WHAT YOU HAVE TO DO => In the data below, which lines contain "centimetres"? List them by copying each one.

[Stored items]
-*-

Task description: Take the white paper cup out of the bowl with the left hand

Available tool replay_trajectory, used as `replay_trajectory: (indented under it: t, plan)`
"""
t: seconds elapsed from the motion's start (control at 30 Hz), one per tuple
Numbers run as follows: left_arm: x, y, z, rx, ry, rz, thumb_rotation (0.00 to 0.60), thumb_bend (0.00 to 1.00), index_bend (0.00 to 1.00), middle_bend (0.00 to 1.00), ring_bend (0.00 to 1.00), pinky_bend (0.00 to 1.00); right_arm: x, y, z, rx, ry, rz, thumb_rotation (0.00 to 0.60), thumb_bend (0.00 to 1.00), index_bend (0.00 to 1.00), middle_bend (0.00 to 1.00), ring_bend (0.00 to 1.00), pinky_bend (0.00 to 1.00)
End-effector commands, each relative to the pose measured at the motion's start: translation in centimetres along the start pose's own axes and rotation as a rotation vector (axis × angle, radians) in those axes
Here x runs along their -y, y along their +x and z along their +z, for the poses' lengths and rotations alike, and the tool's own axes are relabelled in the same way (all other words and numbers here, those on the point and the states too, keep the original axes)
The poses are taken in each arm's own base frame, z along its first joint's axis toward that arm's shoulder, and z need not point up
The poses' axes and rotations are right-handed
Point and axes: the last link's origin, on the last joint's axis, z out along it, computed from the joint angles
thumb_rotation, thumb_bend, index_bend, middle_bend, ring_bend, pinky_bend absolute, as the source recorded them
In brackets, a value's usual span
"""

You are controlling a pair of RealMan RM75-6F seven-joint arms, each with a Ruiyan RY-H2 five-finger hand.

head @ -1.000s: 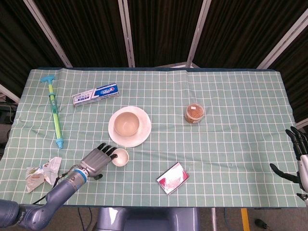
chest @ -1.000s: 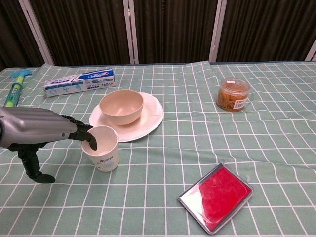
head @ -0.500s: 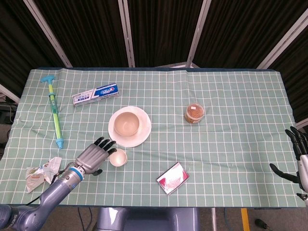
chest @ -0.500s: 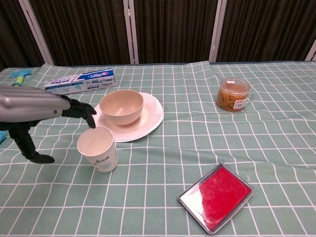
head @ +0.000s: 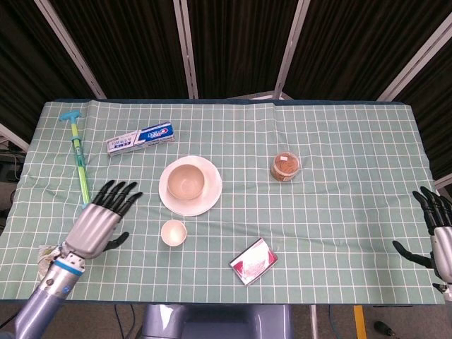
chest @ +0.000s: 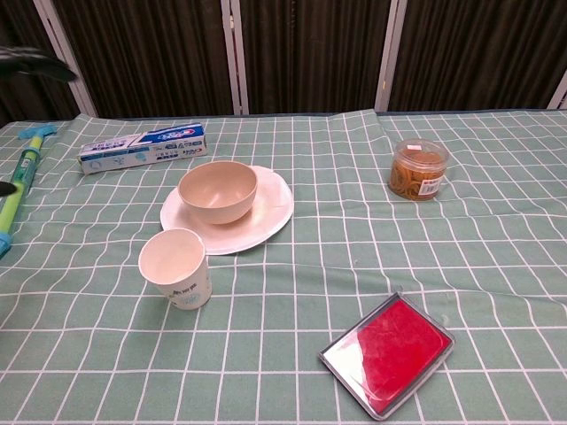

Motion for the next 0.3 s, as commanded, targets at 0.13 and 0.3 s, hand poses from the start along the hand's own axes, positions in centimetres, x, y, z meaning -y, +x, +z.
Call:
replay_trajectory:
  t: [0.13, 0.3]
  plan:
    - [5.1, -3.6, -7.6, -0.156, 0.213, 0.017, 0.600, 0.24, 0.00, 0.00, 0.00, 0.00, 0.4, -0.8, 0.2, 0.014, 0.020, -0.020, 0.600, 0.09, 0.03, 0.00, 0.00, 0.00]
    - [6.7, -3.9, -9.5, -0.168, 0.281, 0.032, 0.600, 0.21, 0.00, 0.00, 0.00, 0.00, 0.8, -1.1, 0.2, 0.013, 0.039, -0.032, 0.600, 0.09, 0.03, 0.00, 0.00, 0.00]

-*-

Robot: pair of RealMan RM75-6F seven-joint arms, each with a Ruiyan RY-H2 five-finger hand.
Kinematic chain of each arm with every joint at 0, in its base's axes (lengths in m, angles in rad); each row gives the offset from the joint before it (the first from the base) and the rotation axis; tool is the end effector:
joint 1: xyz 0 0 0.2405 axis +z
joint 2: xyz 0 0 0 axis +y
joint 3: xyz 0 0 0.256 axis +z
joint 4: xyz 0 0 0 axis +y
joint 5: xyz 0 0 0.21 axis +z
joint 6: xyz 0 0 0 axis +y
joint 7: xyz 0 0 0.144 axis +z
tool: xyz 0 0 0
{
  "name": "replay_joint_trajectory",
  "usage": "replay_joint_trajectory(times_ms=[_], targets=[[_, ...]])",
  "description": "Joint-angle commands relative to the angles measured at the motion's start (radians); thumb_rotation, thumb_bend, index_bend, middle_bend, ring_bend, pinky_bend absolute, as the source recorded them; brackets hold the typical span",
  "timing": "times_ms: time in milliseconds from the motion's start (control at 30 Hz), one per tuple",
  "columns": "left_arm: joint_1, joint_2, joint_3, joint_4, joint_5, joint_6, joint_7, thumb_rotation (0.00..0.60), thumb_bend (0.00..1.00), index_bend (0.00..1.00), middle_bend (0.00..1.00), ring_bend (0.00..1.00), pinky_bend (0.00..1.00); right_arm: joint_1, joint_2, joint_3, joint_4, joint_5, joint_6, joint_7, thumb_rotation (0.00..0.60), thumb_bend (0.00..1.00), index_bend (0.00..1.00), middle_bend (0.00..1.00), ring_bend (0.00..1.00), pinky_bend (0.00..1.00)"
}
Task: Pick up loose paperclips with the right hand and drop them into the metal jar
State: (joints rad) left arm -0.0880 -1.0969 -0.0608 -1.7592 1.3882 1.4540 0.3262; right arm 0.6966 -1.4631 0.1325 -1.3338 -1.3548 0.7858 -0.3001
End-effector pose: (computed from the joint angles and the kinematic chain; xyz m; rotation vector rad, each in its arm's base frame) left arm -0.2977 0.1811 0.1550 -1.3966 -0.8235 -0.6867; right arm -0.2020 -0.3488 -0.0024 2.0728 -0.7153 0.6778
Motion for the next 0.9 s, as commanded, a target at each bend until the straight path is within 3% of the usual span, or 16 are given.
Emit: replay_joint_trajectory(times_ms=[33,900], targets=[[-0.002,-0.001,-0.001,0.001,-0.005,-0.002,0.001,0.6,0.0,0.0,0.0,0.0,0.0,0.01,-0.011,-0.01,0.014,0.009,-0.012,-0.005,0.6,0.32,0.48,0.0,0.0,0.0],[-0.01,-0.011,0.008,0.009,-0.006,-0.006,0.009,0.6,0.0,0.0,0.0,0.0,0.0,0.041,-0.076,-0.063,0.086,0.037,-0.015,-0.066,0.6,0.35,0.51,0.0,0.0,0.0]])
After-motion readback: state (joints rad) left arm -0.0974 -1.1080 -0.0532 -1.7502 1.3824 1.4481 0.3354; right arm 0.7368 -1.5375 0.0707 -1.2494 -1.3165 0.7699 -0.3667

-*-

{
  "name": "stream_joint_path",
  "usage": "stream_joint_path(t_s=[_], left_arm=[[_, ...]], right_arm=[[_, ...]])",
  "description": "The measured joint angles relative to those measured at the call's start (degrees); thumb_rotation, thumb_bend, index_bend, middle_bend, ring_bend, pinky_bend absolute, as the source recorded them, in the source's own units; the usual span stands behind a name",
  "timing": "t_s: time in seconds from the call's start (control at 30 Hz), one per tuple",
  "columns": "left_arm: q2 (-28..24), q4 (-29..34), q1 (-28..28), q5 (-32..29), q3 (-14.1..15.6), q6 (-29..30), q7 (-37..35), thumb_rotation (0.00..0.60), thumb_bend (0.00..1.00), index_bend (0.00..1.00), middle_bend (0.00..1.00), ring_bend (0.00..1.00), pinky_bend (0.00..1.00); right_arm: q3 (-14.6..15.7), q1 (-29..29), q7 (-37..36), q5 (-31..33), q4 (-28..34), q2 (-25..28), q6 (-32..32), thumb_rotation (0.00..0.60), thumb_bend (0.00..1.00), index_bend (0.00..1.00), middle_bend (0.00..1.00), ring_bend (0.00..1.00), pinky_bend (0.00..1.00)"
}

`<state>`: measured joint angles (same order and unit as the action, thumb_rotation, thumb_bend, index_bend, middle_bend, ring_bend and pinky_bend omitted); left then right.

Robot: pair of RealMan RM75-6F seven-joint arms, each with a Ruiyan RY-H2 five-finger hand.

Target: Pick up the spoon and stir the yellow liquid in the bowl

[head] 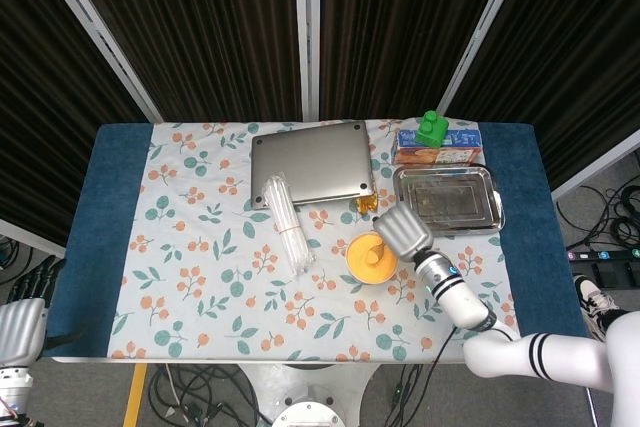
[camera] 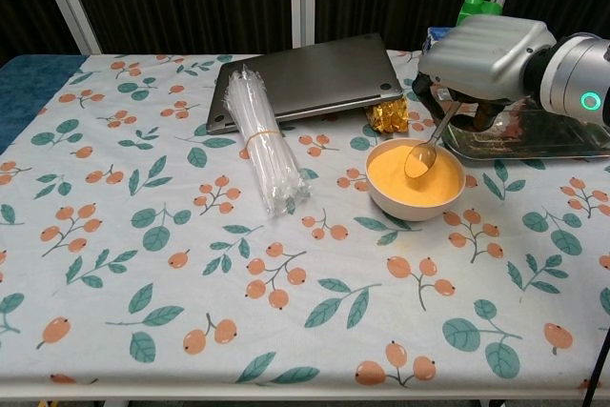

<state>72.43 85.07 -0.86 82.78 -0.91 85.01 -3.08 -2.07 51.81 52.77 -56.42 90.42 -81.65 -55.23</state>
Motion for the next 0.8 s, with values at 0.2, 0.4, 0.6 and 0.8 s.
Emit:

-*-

RESULT =>
End-effector commands, each relative to the pose measured at the motion's start: translation in centimetres along the start pose's own axes and rotation as a rotation vector (axis × angle, radians) in those axes
Motion for the next 0.3 s, as commanded, targets at 0.13 and 0.3 s, hand poses from the start along the hand's own axes, positions in centimetres, x, y, z meaning -y, +x, +z.

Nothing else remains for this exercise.